Поднимаясь вверх, я слышала чьи-то возбужденные голоса, гулко отзывавшиеся высоко в шахте. Лифт нес меня на сближение с ними. В миг, когда лифты поравнялись, крикливый тенорок похвалялся, что он убедил Ергольского пить минеральную воду. Трещиноватый бас, вероятно, принадлежавший астматику, пренебрежительно отнесся к похвальбе тенорка:

— Будьте уверены: Ергольскому известно — без воды и неделю не протянешь. Нагнетает ужас на городское руководство. Вы понимаете? Умрет, кому-нибудь не сдобровать. Жох.

— Заблуждаетесь, — возразил тенорок. — Борец за честь.

— За личную власть. Высокий заработок тоже не сбрасывай со счета.

Спор врачей упал вниз, остановился, вырвался из шахты, едва раздвинулись створки лифтовых дверей.

5

Быть может, мои понятия о бытоустройстве не соответствуют современному уровню научно-технической революции, но не нравятся мне «глазки́», врезанные в квартирные двери. Понимаю: наконец-то оптика, издавна находящаяся на службе у астрономии и биологии, внедряется в быт. Согласна: преступники не вывелись. Да навряд ли «глазок» убережет от лиходея, зато сквозь не- го наблюдай за соседями и за теми, кто с ними ведется, следи за влюбленными, которые уединились на лестничной площадке, зато он даст тебе возможность сортировать родных и знакомых: приятным, необходимым, выгодным ты открываешь, нежелательных, бесполезных, занудливых, посредственных, занимающих микроскопические должности — не пускаешь.

В оклеенную пластиком, узор «под орех», дверь Ергольских был вделан не просто глазок или волчок: судя по величине линзы и оправы — целая подзорная труба. В центре линзового круга светился оранжевый зрак. Вершком выше на квадрате из никеля — гравировка с фамилией хозяина и его научным званием.

Прежде чем нажать кнопку звонка, я дала, себе возможность прочувствовать, что Ергольский — кандидат технических наук, и пожелала ему выйти в доктора. Словно бы подтверждая, что хозяин квартиры относится к людям индустриальной цивилизации, за дверью раздалась гугнивая мелодия.
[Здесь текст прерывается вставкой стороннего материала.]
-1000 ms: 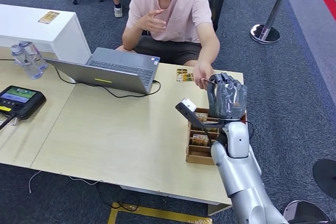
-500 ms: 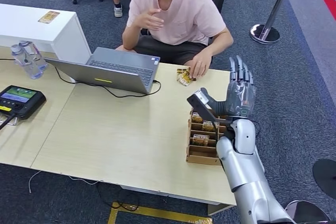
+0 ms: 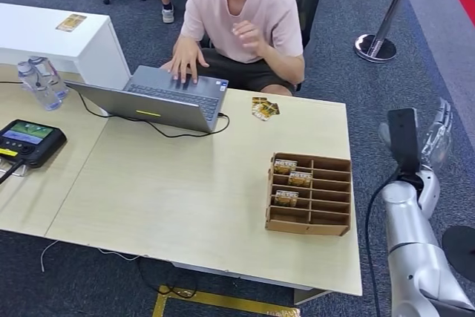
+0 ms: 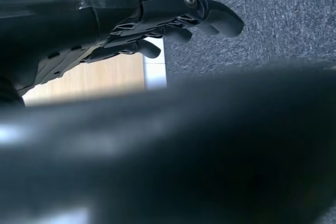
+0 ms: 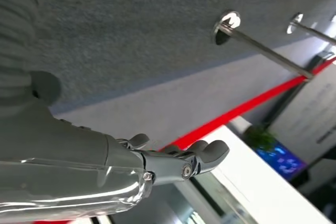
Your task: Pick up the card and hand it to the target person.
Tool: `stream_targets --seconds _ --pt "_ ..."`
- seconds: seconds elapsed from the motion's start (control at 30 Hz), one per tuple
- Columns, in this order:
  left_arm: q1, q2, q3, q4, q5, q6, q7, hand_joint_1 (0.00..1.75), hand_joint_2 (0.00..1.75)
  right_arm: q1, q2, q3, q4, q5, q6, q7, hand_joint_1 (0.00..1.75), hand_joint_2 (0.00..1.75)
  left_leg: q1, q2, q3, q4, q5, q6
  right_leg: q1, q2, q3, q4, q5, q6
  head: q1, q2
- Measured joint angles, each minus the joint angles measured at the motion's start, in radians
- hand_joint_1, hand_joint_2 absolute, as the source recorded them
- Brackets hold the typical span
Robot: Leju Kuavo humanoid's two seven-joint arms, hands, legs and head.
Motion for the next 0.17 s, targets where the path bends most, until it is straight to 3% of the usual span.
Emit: stream_targets --seconds 0.17 --pt "0.0 0.0 0.0 0.0 0.005 0.001 0.006 0.0 0.0 0.075 -0.076 -0.095 0.032 -0.169 0.061 -0.072 0.0 1.75 0.0 0.0 0.0 0.0 -0.001 0.002 0.0 0.0 0.0 -0.001 0.0 0.0 0.0 0.0"
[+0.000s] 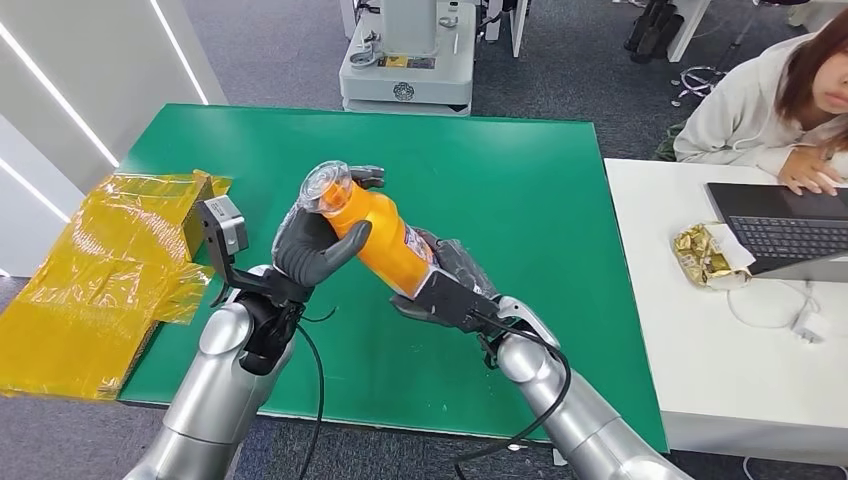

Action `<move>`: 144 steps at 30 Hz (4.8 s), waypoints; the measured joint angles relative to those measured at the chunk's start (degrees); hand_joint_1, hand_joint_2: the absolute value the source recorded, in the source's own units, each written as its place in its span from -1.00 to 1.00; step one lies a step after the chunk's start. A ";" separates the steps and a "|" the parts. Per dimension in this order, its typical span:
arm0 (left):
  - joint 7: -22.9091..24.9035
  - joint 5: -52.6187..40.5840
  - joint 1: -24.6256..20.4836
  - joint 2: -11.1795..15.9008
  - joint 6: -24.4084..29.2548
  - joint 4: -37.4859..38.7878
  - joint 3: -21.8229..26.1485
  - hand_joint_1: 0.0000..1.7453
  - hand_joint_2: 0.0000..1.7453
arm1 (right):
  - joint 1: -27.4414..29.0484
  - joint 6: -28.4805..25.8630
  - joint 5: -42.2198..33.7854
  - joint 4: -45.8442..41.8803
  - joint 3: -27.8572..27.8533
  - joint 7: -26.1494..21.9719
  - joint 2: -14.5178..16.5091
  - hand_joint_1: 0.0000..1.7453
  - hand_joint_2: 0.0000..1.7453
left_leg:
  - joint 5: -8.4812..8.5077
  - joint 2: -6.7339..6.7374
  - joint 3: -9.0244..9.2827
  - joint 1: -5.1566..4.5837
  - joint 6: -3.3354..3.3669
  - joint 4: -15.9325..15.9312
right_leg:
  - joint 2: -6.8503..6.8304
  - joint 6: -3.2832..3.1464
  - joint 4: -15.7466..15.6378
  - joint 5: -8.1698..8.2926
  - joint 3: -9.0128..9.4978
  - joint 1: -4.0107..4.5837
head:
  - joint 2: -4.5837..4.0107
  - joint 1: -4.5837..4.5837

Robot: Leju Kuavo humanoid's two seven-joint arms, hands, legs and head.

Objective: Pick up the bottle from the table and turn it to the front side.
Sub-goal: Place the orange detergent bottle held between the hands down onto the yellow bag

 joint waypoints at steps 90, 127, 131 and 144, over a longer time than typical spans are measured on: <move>24.59 -106.19 -7.31 16.79 29.54 38.34 -1.13 1.00 1.00 | 38.67 -9.06 6.24 -50.34 -21.46 -3.99 -11.49 -1.00 1.00 | -0.03 0.10 -0.09 0.00 -0.02 -0.06 | 0.13 0.00 -0.02 -0.02 -0.16 0.00 | 0.00 0.00; 13.19 -105.68 -12.02 14.90 35.85 52.98 1.84 -1.00 1.00 | 37.00 -6.09 7.57 -49.64 -21.79 -3.22 -9.68 -1.00 1.00 | 0.00 0.01 0.08 -0.01 -0.01 -0.08 | -0.02 0.00 -0.01 -0.02 0.07 -0.01 | 0.00 -0.01; 13.18 -105.68 -12.01 14.66 35.88 52.98 2.14 -1.00 1.00 | 36.99 -6.08 7.57 -49.49 -21.79 -3.22 -9.68 -1.00 1.00 | 0.00 0.00 0.09 -0.01 -0.01 -0.08 | -0.04 0.00 -0.01 -0.02 0.09 -0.01 | 0.00 -0.01; 4.74 -94.32 -9.20 12.36 38.09 49.91 6.13 -1.00 1.00 | 36.10 -4.70 7.02 -48.26 -21.79 -3.49 -9.67 -1.00 1.00 | 0.01 -0.01 0.12 -0.02 -0.01 -0.08 | -0.06 0.00 -0.01 -0.01 0.13 -0.02 | 0.00 0.00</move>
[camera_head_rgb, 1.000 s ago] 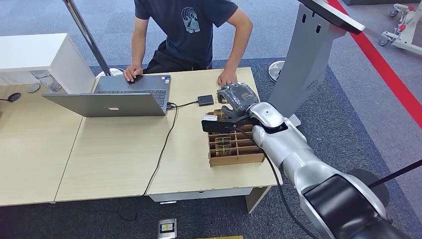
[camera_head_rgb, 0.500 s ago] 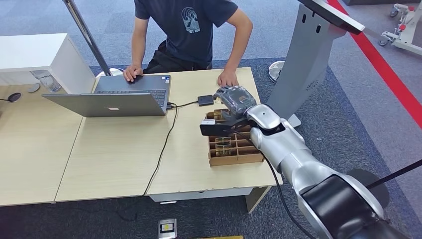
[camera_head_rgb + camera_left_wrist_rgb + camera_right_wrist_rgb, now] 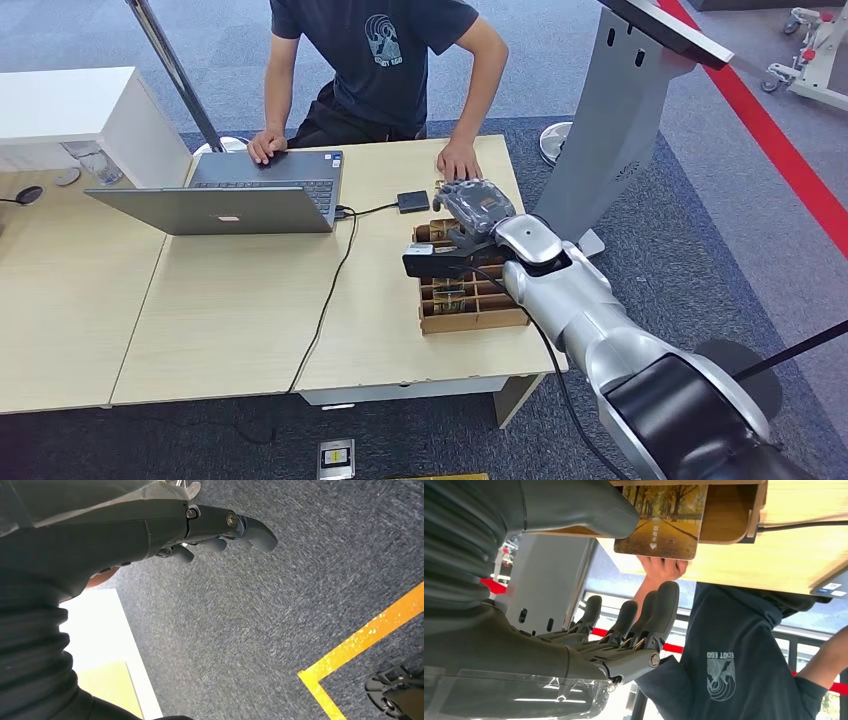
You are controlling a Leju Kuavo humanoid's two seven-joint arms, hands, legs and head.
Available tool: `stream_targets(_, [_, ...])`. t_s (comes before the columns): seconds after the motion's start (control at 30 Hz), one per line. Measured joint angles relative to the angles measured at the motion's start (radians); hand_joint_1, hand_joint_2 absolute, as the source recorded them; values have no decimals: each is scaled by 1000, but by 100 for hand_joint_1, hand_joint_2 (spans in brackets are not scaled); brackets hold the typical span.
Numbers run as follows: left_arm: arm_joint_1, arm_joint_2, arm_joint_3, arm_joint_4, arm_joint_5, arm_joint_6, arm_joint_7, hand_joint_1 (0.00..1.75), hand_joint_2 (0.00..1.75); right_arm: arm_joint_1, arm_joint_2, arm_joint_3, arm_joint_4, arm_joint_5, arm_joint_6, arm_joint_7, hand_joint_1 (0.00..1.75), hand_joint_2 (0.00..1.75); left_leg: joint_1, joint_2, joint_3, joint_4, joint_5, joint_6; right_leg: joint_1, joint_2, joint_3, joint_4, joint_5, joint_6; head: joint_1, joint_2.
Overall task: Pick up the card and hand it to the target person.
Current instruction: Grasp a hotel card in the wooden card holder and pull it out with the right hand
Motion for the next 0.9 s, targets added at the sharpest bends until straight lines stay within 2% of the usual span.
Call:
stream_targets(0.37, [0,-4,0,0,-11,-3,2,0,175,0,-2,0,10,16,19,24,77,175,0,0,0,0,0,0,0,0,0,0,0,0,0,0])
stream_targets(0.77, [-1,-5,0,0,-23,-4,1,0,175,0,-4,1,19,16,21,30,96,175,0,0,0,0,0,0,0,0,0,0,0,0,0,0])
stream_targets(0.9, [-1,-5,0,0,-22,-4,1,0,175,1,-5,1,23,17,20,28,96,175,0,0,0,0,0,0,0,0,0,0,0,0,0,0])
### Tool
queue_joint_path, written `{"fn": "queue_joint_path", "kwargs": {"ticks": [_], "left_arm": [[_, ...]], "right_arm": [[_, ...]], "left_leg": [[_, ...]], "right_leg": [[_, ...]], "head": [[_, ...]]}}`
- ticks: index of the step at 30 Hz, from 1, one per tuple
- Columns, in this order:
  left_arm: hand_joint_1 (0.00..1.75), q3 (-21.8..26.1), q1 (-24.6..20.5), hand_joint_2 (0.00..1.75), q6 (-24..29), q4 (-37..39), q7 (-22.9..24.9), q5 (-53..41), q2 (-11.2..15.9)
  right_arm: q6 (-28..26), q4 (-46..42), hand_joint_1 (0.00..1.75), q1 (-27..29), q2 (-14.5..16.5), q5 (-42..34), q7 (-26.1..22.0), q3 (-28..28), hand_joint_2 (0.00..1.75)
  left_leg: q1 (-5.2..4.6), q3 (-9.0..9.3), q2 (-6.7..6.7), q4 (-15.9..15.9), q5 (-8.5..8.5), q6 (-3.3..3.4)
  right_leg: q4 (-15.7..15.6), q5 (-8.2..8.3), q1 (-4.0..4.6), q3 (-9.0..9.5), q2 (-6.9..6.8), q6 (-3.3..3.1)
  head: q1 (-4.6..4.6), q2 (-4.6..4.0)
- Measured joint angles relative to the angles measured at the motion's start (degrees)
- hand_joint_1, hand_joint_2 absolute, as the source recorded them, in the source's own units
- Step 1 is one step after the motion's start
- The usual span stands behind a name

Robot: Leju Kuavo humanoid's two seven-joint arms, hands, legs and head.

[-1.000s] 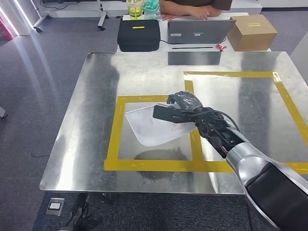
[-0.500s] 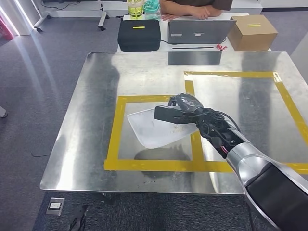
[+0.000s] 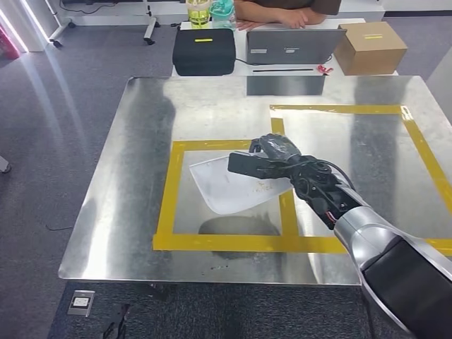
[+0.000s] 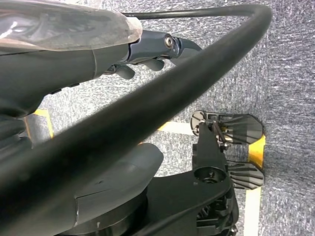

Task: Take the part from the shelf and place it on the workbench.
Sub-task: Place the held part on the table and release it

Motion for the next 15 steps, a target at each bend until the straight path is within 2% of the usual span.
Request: {"fn": "queue_joint_path", "kwargs": {"ticks": [15], "left_arm": [[0.0,0.0,0.1,1.75,0.21,0.0,-0.5,0.12,-0.39]], "right_arm": [[-0.83,0.34,1.75,-2.61,1.96,-1.53,-1.08,-0.19,1.75]], "left_leg": [[0.0,0.0,-0.02,0.0,0.0,0.0]], "right_leg": [[0.01,0.0,0.0,0.01,-0.03,0.0]], "head": [[0.0,0.0]]}}
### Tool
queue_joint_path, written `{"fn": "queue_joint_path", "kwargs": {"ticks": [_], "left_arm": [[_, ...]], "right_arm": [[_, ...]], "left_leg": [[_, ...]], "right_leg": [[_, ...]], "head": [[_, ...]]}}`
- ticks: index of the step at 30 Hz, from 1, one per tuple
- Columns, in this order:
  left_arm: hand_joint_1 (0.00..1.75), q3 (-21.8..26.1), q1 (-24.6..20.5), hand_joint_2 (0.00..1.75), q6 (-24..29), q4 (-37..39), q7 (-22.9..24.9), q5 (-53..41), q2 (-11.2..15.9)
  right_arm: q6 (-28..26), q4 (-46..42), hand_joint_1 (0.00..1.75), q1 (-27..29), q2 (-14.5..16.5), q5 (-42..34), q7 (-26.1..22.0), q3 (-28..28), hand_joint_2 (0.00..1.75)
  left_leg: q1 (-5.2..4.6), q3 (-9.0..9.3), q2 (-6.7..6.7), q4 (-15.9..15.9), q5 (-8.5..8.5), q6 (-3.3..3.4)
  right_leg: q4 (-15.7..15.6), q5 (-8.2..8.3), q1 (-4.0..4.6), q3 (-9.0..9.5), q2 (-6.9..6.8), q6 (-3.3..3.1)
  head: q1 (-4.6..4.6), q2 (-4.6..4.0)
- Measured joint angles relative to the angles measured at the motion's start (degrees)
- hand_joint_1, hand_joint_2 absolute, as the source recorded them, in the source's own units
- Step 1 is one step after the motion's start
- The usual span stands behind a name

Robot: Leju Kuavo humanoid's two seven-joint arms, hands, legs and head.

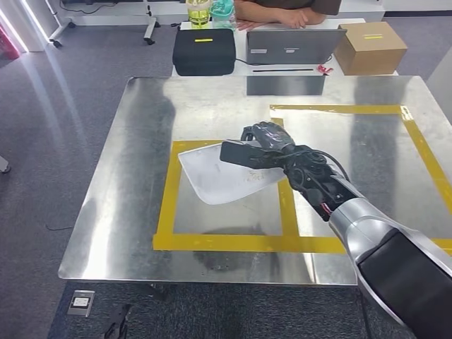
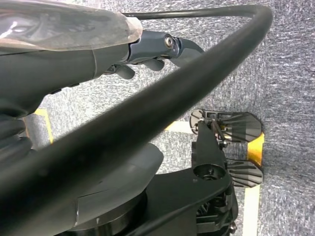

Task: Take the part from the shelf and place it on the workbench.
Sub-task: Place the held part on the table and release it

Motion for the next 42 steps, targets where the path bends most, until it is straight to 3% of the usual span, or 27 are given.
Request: {"fn": "queue_joint_path", "kwargs": {"ticks": [15,19,20,24,42], "left_arm": [[0.0,0.0,-0.01,1.75,0.78,0.0,-0.88,0.69,-0.05],[0.0,0.0,-0.01,1.75,1.26,0.0,-1.19,0.7,-0.07],[0.0,0.0,-0.01,1.75,1.36,0.0,-1.22,0.7,-0.07],[0.0,0.0,-0.01,0.0,2.76,0.0,-1.52,0.85,-0.07],[0.0,0.0,0.01,0.0,2.72,0.0,-1.21,1.1,-0.07]], "right_arm": [[0.07,0.54,1.75,-0.06,0.44,-0.19,-0.5,-0.44,1.75],[0.1,0.64,0.0,-0.06,0.45,-0.25,-0.54,-0.5,1.75],[0.1,0.64,0.0,-0.06,0.46,-0.26,-0.54,-0.51,1.75],[0.13,0.64,0.0,-0.06,0.48,-0.34,-0.56,-0.58,1.75],[0.11,0.67,0.0,-0.06,0.67,-0.68,-0.86,-0.73,1.75]], "left_leg": [[0.0,0.0,0.0,0.0,0.0,0.0],[0.0,0.0,0.0,0.0,0.0,0.0],[0.0,0.0,0.0,0.0,0.0,0.0],[0.0,0.0,0.0,0.0,0.0,0.0],[0.0,0.0,0.0,0.0,0.0,0.0]], "right_leg": [[-0.01,0.0,0.0,0.0,0.0,0.0],[0.0,0.0,0.0,0.0,0.0,0.0],[0.0,0.0,0.0,0.0,0.0,0.0],[0.0,0.0,0.0,0.0,0.0,0.0],[-0.01,0.0,0.0,0.0,0.0,0.0]], "head": [[-0.02,0.0],[-0.02,0.0],[-0.02,0.0],[-0.01,0.0],[0.0,0.0]]}}
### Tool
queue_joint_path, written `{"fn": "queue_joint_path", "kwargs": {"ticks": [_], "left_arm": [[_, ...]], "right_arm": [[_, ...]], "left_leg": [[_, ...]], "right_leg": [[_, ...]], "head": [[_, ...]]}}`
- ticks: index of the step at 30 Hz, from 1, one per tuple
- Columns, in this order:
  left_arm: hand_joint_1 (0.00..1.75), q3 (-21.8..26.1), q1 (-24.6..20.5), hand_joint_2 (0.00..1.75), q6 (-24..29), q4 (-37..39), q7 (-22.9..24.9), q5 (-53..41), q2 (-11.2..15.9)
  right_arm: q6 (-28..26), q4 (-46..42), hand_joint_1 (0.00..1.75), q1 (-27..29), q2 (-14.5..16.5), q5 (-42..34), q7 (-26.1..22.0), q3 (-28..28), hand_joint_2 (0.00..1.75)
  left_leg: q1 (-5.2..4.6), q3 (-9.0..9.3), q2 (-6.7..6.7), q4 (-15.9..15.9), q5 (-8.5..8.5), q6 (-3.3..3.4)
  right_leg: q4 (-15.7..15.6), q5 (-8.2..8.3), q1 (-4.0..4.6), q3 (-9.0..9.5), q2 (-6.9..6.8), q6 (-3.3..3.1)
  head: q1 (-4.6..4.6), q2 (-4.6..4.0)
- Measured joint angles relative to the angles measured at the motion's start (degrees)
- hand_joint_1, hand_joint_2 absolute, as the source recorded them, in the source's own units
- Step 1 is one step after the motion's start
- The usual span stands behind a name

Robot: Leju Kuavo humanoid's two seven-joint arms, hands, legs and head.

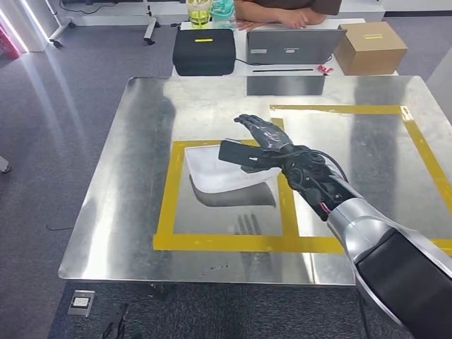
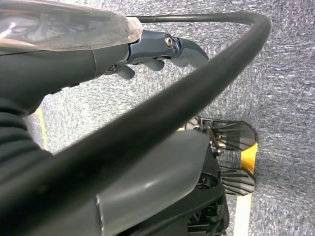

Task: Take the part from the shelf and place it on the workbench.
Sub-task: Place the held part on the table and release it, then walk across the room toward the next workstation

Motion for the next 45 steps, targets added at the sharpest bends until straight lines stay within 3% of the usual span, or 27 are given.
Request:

Чтобы тот, кто приникает к окуляру подзорной трубы, увидел крупным планом мое лицо, я встала близ двери. Оранжевый зрак почернел, но открывать не торопились, не возникло внутри даже по-мотыльковому летучее движение. Я хотела повторить гугнивую мелодию звонка, но передумала: через дверь, хотя она и была покрыта пластиком, пробивалось чье-то нервное напряжение.

— Понаставили волчков! Чего, спрашивается, таитесь? Прервала отпуск, летела тысячи километров и еще должна ждать у порога.

Кто-то упорхнул в комнату, а возвратясь обратно, искательно, девчонисто, музыкально спросил:

— Кто вы?

— ...о вы... о вы, — передразнила я.

— Скажите, пожалуйста.

— Корреспондент. По специальному заказу товарища Ергольского.

— У папы от голода сердце схватывало. Врачи приезжали. Приходите завтра в эту пору.

— Сегодня.

— У него головокружение. Посетите краеведческий музей. Культурно отдохнете.

— Скука.

— У-у!

— В музей пойду, если возьмете на себя роль гидши.

— Гейши?

— Экскурсовода.

— Мне послышалось «гейши». Мне нельзя. Дежурю при папе.

— Школьница?

— Совершеннолетняя.

— Вы меня разозлили, мисс Совершеннолетняя.

— Не от меня зависит. Папе трудно. Вокруг Касьянова целая клика. Городская власть самоустранилась. На заводе помалкивают. Поборитесь-ка в одиночку.

— Боролась.

— Все равно папе тяжелей. Завтра. Хорэ?

— Девочка, вам рано играть в политику дымовых шашек.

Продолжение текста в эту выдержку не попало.